Task description
What lines of the listing include the string "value"? Show them all.

:: Available data

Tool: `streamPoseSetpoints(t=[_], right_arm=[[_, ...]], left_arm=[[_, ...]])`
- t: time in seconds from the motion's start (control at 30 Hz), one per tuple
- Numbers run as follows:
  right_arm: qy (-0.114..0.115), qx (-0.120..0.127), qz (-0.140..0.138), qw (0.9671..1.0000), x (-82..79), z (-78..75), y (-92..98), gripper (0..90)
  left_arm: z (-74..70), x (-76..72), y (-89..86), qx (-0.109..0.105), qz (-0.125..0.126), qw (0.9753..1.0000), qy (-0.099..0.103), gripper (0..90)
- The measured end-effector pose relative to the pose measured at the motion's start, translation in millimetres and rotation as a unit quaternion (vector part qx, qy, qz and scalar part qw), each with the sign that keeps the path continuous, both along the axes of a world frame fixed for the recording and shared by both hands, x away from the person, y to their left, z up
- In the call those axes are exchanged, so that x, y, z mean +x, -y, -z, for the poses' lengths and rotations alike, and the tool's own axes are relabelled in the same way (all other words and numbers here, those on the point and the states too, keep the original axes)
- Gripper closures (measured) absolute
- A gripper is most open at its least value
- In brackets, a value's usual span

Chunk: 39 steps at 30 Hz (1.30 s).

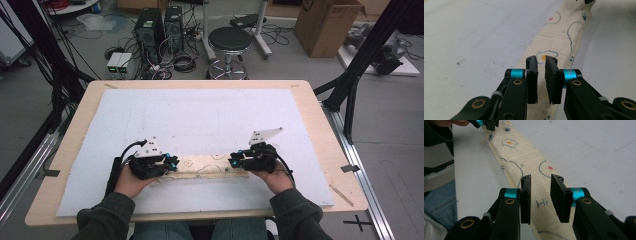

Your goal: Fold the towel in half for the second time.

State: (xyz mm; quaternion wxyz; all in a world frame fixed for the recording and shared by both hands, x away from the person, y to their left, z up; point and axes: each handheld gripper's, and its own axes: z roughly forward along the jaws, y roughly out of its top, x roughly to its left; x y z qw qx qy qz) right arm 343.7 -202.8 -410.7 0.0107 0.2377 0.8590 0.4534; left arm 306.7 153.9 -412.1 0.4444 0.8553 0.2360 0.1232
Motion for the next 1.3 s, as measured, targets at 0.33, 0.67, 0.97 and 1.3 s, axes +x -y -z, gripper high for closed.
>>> streamPoseSetpoints(t=[0.33, 0.67, 0.97, 1.3], right_arm=[[-0.013, -0.046, -0.024, 0.9986, -1.8, 20.9, -16.7, 71.4], [-0.005, -0.062, -0.016, 0.998, -10.9, 25.9, -2.6, 68.3], [0.009, -0.063, 0.0, 0.998, -19.7, 27.7, 19.0, 66.0], [0.055, -0.004, 0.008, 0.9985, -13.9, 6.8, 26.2, 57.6]], left_arm=[[13.3, -0.5, 3.3, 0.06, 0.0, 0.9981, -0.014, 80.1], [21.5, -4.7, -15.0, 0.05, -0.02, 0.9983, -0.023, 71.8], [24.3, -6.5, -21.2, 0.047, -0.026, 0.9983, -0.021, 65.2], [9.9, -3.6, -32.6, -0.018, -0.029, 0.9994, -0.009, 51.2]])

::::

Answer to the problem
- A gripper is most open at its least value
- In brackets, a value's usual span

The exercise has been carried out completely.